Checking my Groupon account and realizing I’d missed the massage appointment entirely was like looking at a trail of broken dreams. Fondue dinner for two at the Melting Pot for our anniversary? Expired. Local Washington, D.C., sightseeing tour? What a cute date night idea! Expired.
I guess there is a disconnect between my seeing exciting opportunities flood my inbox on a dreary weekday morning and my being organized enough to actually take advantage of them. Same with gift cards. I am a retailer’s dream, because for some reason I can no longer keep up with this shit. Each glossy new gift card sparks optimism in me, but before long becomes just another opportunity for failure.
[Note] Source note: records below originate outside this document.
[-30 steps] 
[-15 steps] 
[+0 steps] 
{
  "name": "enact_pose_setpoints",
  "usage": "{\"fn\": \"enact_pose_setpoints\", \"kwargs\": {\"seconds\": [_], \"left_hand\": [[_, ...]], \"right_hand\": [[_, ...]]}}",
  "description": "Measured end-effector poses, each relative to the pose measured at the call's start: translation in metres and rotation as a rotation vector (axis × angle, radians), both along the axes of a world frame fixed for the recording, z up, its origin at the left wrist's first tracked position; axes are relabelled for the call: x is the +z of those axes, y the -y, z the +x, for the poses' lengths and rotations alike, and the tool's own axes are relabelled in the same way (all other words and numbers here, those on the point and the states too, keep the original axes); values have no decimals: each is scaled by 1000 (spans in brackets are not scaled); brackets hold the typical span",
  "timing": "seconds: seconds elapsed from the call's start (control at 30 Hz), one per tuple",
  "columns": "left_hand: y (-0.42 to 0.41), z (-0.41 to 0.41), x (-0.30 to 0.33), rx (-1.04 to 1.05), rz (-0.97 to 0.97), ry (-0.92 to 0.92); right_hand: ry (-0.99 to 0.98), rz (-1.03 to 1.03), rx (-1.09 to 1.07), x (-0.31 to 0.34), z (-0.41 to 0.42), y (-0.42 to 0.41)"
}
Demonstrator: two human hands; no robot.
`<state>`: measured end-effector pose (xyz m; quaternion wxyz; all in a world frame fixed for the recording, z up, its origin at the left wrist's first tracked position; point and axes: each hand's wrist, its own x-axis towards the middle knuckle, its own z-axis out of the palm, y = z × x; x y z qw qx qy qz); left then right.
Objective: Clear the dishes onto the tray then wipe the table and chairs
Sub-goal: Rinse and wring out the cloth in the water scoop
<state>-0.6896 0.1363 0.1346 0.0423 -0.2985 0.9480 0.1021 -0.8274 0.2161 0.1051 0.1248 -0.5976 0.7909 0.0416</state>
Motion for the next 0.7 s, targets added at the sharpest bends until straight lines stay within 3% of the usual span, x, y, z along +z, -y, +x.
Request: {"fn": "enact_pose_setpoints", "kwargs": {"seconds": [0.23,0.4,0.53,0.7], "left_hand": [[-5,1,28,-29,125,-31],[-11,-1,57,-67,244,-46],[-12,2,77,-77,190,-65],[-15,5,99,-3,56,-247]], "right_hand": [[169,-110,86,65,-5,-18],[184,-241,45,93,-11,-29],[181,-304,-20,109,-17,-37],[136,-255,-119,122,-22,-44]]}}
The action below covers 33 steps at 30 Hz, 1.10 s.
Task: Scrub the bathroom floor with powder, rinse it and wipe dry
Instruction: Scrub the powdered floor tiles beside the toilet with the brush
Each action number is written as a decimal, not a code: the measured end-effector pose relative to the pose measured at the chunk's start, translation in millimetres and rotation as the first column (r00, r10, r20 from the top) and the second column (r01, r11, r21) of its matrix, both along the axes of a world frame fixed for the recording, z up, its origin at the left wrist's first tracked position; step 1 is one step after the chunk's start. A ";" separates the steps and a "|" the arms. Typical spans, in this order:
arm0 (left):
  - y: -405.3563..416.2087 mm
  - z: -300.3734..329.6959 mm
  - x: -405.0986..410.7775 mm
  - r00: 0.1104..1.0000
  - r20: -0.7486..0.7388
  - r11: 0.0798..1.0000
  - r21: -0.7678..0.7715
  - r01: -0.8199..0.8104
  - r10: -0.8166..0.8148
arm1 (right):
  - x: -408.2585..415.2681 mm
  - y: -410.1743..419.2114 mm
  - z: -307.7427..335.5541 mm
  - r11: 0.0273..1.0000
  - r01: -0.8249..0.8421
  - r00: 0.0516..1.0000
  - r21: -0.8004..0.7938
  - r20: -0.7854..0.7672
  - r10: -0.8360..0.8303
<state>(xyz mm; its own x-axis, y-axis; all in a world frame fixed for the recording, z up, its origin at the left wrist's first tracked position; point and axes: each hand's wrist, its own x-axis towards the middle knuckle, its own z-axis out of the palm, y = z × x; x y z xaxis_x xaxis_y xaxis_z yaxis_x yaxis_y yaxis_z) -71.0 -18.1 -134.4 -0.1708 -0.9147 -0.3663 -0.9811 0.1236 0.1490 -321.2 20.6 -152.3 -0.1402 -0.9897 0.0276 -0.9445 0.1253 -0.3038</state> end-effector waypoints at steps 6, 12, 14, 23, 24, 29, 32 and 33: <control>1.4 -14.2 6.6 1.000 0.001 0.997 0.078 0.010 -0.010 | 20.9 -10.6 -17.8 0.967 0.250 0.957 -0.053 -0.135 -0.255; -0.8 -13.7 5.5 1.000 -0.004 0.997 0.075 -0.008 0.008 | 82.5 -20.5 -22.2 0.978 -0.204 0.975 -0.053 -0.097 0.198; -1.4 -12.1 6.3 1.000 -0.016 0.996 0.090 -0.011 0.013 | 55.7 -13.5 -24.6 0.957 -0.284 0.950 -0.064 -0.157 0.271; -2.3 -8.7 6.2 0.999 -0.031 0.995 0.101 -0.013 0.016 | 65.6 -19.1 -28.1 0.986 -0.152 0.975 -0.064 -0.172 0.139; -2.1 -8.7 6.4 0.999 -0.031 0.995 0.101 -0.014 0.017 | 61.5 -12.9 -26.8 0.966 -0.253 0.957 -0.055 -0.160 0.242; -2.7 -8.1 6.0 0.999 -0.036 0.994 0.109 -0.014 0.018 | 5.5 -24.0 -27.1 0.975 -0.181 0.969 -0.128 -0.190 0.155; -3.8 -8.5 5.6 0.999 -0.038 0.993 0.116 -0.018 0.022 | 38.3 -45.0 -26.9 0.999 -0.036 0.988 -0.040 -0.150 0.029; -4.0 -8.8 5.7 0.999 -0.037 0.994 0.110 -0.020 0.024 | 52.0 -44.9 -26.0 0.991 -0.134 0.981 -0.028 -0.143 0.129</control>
I guess I’m a person who pays for the idea of doing something fun, but doesn’t have adequate follow-through to make it happen. They say that the anticipation of an event is often better than the realization, but I do wish I had consumed some real fondue at some point.
Lately, I’ve put myself on library probation, too, because those late fines really rack up, and I have a hard time relaxing into a book knowing that it will likely provide one more opportunity to disappoint myself.
I gave up on grocery coupons years ago because of the way it made me feel when I’d dump all the curled up, unused pieces of paper in the recycling bin each month, after having taken the time to cut them, organize them into piles, and, well, not much else. It was almost a relief when they expired, as they always did, but then another batch would arrive, challenging me to be a better person. The cycle never ended. The worst were the little peel-off stickers attached to my food items, declaring, “$1.00 off NOW!” Except I never noticed them until I got home, and NOW was a good 20 minutes too late.
As a thrifty person known for her mad budgeting skills, my inability to get my act together when it comes to coupons, Groupons and the public library is a source of secret shame. And when teenagers knock at my door to sell me discount cards for local businesses? I might as well light $20 on fire.
I only have one child at home, am not extremely busy, and am known for being someone people can count on. So, why the scramble? Is it because the Internet has stolen my attention span? Is it the distraction of a preponderance of STUFF all around me? Or, is it because now, in my mid-40s, I’m finally ready to let my freak flag fly with a little rebellion, and if that means jettisoning my Subway rewards card, then so be it?
I don’t know.
But confessing all of this to you today feels liberating, and it also kind of makes me want to curl up in a ball and take a nap.
Or get a massage.
Anybody have a coupon?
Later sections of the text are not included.